He was horrified. Why hadn’t he guessed any of this? He’d never even known she’d been diabetic. And not to control it… ‘That’s practically suicide.’
‘Yes.’ She gave a grim little nod. ‘It is-and by the time she’d finished medical school the effects were starting to show. Then our mother died. Mum and Fiona had fought about Fiona’s diabetic management. Fiona had rebelled but Mum’s death just seemed to make things worse. Things weren’t going right in Fiona’s world and she reacted with anger. Her specialist told her that if she couldn’t keep her diabetes under control then at least she shouldn’t get pregnant. She must have been pregnant within minutes of him saying that. With Cady.’ She shrugged and her eyes seemed to shadow with remembered pain. ‘And her decision to have Cady tore our lives apart.’

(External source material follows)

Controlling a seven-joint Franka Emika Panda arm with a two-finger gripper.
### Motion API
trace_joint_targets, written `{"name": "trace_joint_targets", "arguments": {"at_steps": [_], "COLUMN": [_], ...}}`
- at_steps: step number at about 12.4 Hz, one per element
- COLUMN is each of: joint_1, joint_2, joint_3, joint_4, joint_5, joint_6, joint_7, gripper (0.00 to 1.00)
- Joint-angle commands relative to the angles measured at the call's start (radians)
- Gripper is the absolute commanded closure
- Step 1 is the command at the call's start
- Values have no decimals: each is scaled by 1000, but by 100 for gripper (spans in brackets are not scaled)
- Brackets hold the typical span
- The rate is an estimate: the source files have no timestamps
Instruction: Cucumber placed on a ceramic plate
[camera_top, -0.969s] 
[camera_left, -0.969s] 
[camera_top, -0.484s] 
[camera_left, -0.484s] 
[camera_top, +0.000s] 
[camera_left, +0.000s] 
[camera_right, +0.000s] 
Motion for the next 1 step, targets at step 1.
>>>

Our lives? There was a desperate bleakness in her words and she looked as though she was staring back into a chasm that she couldn’t quite escape.
‘And?’ Nate prodded, and Gemma seemed to shake herself back to reality. To the harshness of now. Her voice became brisk and carefully businesslike.
‘And she darn near died having him. When she didn’t it was as if she was mad at the world. As if she’d been cheated. She was furious that she didn’t die and from then on she was on a downhill spiral of neglect.’
By now Nate was thoroughly confused. He shook his head, trying to reconcile what he was hearing with the vibrant, lovely doctor who’d swept into his life twelve months ago. ‘She seemed fine. I didn’t get any of this when she was here.’
‘No.’ She met his look, her eyes steady and challenging. ‘I guess you only saw what most men saw-the gorgeous Fiona. Fiona the irresistible. But there was another Fiona-the Fiona who walked a fine line between sanity and madness. She had Cady and she walked away from him. She knew…she knew that I’d take care of him. How could I not? But I kept working. After what she’d done to me… I barely managed it but there were glimmers of my former life left.’